**REQUIRED ACTION:** Print the lines in the listing below that fall between the line with "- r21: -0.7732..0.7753" and the line with "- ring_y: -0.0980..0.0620", those two lines included, exactly as they stand and with nothing else.

**INPUT DATA:**
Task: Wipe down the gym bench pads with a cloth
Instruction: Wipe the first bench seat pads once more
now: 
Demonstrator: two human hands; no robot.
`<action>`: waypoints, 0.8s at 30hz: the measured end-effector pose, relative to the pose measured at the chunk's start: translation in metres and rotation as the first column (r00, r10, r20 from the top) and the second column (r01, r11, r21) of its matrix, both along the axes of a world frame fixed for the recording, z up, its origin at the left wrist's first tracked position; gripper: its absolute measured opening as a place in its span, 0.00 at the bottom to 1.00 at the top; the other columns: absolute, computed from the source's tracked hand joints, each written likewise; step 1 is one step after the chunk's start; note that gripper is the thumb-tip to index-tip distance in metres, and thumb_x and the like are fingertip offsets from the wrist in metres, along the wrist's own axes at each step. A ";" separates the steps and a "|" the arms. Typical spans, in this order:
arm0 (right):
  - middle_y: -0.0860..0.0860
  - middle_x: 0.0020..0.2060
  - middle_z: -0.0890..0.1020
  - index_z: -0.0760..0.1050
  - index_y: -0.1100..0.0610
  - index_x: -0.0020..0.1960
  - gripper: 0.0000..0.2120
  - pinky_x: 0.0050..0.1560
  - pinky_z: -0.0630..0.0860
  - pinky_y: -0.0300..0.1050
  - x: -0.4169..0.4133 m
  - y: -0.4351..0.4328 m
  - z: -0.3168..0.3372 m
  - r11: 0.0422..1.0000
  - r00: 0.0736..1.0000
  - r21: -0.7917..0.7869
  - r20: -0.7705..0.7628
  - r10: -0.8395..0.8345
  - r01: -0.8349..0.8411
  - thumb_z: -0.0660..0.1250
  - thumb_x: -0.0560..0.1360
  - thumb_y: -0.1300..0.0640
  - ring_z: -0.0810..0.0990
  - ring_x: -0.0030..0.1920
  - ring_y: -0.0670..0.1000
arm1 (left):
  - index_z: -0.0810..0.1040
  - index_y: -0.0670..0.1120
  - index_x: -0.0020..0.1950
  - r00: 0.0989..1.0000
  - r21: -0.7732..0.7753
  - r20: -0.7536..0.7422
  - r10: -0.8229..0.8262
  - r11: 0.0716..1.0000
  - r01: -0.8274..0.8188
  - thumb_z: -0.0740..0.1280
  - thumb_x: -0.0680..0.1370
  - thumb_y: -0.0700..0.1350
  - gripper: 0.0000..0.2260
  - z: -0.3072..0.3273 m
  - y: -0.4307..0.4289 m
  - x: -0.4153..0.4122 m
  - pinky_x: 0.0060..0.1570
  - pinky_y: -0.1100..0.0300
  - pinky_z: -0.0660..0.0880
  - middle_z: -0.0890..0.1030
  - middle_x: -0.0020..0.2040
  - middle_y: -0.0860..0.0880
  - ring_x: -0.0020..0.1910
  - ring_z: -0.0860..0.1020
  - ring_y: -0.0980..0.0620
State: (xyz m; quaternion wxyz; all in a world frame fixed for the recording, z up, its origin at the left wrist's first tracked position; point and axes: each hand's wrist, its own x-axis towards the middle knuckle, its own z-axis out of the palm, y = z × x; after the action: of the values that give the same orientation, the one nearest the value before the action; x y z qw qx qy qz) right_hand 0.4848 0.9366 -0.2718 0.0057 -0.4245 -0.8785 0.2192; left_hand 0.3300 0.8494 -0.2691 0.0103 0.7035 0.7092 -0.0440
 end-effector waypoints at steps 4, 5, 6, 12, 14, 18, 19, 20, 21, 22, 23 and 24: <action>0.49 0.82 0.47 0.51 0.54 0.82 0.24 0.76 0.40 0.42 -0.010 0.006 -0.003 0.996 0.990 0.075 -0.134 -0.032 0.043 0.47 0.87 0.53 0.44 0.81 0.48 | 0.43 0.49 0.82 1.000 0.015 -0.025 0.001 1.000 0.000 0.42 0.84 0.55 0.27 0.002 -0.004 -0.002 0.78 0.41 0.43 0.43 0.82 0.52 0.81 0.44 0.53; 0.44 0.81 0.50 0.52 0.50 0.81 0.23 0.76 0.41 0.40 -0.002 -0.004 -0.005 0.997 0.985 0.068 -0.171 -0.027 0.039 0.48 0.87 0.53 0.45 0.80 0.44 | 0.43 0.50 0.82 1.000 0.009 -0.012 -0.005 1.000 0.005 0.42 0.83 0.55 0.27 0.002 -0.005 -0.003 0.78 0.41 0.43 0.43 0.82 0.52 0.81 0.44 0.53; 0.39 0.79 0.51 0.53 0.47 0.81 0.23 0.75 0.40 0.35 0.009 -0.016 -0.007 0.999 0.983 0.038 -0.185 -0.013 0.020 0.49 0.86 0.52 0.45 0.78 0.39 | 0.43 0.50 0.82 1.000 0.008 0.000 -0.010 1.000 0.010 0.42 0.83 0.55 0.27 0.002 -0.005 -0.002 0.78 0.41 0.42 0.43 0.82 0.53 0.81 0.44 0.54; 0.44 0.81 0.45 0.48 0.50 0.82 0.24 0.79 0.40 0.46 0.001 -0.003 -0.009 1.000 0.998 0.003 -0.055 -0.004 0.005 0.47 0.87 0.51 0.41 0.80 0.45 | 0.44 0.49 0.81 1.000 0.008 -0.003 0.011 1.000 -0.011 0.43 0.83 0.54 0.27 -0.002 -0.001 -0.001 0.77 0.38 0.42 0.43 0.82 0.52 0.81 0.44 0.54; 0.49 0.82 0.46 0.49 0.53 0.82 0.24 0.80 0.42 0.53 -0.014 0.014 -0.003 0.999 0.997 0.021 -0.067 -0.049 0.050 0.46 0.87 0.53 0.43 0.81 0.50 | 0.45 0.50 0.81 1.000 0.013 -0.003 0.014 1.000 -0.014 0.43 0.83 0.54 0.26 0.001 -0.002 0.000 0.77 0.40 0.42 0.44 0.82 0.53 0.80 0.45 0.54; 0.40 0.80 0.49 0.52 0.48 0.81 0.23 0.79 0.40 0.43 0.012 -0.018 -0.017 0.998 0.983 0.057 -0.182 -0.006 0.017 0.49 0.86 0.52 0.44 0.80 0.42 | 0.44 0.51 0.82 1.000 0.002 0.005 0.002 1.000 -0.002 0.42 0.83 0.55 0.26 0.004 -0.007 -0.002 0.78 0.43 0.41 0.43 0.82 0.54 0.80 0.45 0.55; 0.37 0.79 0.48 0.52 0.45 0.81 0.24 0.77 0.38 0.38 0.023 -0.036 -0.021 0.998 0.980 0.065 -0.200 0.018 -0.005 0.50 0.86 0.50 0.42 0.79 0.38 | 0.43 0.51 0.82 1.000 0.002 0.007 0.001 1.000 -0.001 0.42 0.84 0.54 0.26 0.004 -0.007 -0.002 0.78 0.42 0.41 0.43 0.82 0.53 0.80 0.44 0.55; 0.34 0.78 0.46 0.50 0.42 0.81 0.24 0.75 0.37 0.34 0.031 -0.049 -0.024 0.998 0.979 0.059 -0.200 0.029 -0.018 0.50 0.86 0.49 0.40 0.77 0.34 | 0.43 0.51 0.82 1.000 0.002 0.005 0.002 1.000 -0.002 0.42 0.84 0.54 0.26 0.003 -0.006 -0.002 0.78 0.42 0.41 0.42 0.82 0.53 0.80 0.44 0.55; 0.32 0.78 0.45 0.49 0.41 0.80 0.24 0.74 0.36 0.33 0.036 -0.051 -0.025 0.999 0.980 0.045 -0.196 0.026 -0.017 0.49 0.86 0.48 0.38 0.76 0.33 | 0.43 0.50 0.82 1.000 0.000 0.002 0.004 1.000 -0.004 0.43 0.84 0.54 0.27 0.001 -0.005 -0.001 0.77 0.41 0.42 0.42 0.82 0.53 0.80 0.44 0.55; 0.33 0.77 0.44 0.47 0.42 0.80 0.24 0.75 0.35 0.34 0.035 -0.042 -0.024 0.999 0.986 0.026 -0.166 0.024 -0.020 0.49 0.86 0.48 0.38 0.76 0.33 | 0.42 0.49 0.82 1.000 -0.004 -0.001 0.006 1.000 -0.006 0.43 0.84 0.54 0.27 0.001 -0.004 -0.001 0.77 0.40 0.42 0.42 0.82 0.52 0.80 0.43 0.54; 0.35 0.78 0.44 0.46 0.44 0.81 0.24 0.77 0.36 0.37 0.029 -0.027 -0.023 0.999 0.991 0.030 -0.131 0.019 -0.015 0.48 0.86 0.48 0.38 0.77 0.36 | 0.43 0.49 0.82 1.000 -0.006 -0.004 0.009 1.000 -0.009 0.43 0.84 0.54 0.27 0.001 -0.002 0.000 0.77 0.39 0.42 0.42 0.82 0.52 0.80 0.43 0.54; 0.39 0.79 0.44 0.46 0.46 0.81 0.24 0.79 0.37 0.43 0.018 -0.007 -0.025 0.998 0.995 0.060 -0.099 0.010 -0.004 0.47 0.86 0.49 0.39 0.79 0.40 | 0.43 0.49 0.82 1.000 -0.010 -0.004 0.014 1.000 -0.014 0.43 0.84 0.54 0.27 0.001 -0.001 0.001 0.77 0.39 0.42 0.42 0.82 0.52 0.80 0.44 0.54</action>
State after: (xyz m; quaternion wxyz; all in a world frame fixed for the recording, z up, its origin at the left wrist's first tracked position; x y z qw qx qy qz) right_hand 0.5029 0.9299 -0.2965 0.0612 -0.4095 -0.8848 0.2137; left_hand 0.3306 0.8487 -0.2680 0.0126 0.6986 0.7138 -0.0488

**RESULT OF THIS EXERCISE:**
  - r21: -0.7732..0.7753
  - r20: -0.7536..0.7422
  - r10: -0.8229..0.8262
  - r11: 0.0716..1.0000
  - r01: -0.8274..0.8188
  - thumb_z: -0.0740..0.1280
  - thumb_x: -0.0680..0.1370
  - thumb_y: -0.0700..0.1350
  - gripper: 0.0000..0.2260
  - z: -0.3072..0.3273 m
  - y: -0.4307..0.4289 m
  - x: -0.4153..0.4122 m
  - pinky_x: 0.0060..0.1570
  - pinky_y: -0.1100..0.0300
  - pinky_z: -0.0660..0.0880
  - middle_z: -0.0890..0.1030
  - middle_x: -0.0020..0.2040
  - middle_y: -0.0860..0.0880
  - ring_x: -0.0020..0.1910
  - ring_z: -0.0860..0.1020
  - ring_y: -0.0980..0.0620

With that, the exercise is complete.